Problem description: Which lines of the data contain the string "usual"? Copy every one.

Data section:
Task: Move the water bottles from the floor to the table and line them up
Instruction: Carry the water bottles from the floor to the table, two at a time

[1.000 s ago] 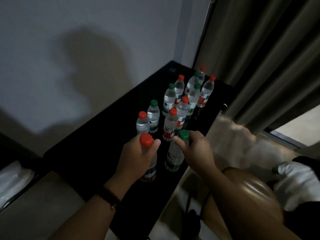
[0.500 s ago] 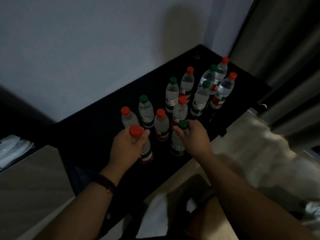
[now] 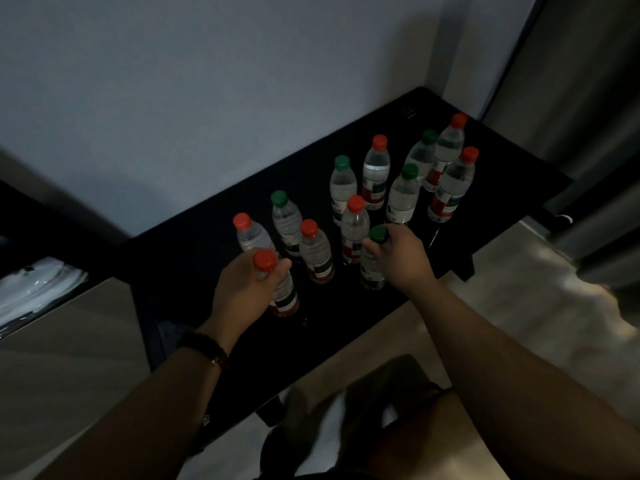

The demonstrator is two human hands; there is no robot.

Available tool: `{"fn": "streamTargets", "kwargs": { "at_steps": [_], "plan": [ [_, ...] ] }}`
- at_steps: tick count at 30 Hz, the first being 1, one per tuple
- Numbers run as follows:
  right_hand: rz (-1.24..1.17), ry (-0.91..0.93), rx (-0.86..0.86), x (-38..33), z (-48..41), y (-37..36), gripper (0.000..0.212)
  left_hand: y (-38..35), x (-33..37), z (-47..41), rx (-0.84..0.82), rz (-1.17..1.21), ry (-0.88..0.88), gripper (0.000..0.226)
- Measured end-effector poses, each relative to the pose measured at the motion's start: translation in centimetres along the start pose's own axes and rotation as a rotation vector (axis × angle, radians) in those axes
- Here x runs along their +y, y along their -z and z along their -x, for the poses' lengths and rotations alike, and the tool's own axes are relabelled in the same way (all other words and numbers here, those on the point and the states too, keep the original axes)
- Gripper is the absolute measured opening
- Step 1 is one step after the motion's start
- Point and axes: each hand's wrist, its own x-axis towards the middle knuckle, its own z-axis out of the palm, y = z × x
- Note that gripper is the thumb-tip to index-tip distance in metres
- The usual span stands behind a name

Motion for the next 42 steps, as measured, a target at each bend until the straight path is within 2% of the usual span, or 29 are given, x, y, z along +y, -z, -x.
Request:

Written response:
- The usual span stands behind a name
Motion for the next 42 steps, as measured, a target at each bend until the straight path is within 2% of the usual span, or 29 are given, x, y, z along +y, -z, -x.

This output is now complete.